Pour en revenir à mon sujet, je termine en disant que, comme le sénat romain trouva dans le grand nombre des tribuns un remède à leur ambition, de même tout prince attaqué par de nombreux ennemis triomphera de leurs efforts, toutes les fois qu’il saura employer avec prudence les moyens de semer la désunion parmi eux.


CHAPITRE XII.


Un sage capitaine doit mettre ses soldats dans la nécessité de se battre, et procurer à ses ennemis toutes les occasions d’éviter le combat.
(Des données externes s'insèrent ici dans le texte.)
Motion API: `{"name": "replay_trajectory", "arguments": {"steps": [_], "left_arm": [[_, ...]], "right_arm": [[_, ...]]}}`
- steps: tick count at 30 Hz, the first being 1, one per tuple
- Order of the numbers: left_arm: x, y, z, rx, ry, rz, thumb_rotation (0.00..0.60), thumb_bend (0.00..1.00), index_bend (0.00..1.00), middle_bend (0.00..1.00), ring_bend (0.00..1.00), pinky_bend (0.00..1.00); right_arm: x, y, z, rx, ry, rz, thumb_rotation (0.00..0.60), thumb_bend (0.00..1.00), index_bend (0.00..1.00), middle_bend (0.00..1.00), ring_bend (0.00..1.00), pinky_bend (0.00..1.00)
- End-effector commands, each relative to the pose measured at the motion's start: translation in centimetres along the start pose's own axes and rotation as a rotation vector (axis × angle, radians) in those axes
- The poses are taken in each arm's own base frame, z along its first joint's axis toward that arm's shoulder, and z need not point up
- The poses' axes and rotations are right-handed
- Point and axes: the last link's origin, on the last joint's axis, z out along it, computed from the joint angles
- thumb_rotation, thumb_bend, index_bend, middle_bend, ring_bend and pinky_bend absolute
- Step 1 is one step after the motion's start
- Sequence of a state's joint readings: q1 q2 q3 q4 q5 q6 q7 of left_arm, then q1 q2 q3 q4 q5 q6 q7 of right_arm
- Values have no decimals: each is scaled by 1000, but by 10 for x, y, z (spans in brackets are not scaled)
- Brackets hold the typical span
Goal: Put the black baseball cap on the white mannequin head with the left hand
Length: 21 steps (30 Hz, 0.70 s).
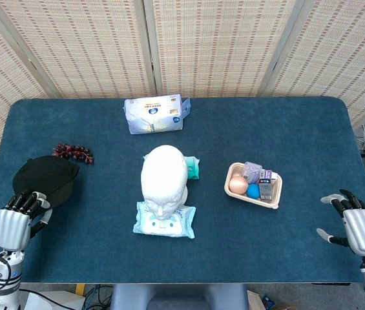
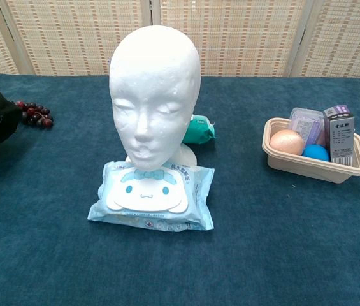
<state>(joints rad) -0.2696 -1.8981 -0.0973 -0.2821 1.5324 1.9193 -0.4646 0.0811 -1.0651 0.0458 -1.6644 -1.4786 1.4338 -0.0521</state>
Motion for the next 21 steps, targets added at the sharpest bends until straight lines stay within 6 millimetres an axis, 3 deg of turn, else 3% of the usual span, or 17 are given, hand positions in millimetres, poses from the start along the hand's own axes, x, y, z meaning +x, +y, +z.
{"name": "replay_trajectory", "arguments": {"steps": [1, 21], "left_arm": [[3, -1, 3, -23, 7, 13, 600, 399, 730, 503, 357, 511], [31, -16, 28, -125, 93, 114, 600, 399, 727, 503, 358, 511]], "right_arm": [[1, 0, 0, 0, 1, 2, 600, 0, 327, 315, 156, 287], [1, 0, 0, 0, 3, -1, 600, 0, 327, 315, 156, 287]]}}
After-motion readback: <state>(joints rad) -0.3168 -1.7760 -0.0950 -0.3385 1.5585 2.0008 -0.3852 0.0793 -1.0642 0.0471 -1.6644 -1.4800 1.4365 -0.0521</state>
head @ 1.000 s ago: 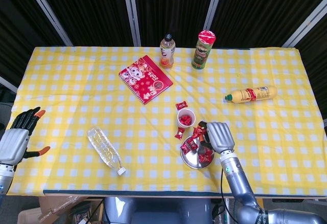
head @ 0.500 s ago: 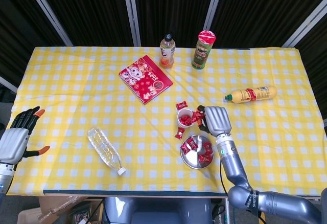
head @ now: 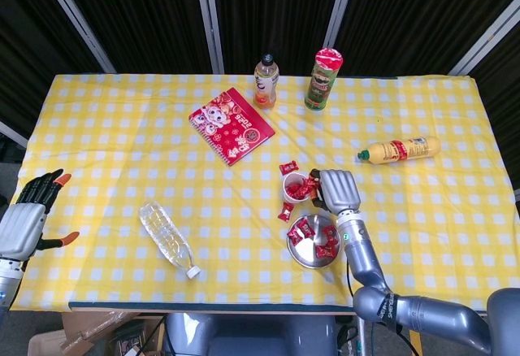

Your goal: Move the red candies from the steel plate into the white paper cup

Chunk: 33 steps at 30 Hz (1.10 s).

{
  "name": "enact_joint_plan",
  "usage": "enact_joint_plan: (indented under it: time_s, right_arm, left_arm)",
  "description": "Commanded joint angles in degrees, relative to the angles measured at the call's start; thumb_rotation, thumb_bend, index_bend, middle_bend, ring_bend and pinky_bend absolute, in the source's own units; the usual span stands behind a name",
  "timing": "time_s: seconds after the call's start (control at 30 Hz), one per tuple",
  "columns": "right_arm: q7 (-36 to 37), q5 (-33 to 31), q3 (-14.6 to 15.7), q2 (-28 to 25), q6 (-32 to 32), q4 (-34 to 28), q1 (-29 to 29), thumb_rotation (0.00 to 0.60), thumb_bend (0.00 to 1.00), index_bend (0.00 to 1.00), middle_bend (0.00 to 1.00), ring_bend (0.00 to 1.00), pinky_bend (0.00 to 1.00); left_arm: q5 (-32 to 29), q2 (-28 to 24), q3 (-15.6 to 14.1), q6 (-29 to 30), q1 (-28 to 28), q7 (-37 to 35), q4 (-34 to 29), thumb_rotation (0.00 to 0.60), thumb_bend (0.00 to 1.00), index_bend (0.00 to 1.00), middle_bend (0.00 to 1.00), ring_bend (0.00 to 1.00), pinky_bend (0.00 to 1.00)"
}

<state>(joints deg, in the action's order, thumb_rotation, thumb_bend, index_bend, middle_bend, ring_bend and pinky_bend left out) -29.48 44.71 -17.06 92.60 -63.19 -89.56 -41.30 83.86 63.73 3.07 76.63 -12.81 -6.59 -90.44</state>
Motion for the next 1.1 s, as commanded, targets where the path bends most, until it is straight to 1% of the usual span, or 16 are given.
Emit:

J’ai déjà parlé plusieurs fois de l’utile influence qu’exerce la nécessité sur les actions des hommes, et combien de fois elle les a élevés au comble de la gloire ; j’ai dit que des philosophes moralistes avaient écrit que la langue et la main de l’homme, ces deux plus nobles instruments de sa gloire, et qui ont élevé au degré de grandeur et de perfection où nous les voyons les monuments de la sagesse humaine, n’auraient obtenu que des résultats imparfaits, si elles n’avaient été excitées par la nécessité.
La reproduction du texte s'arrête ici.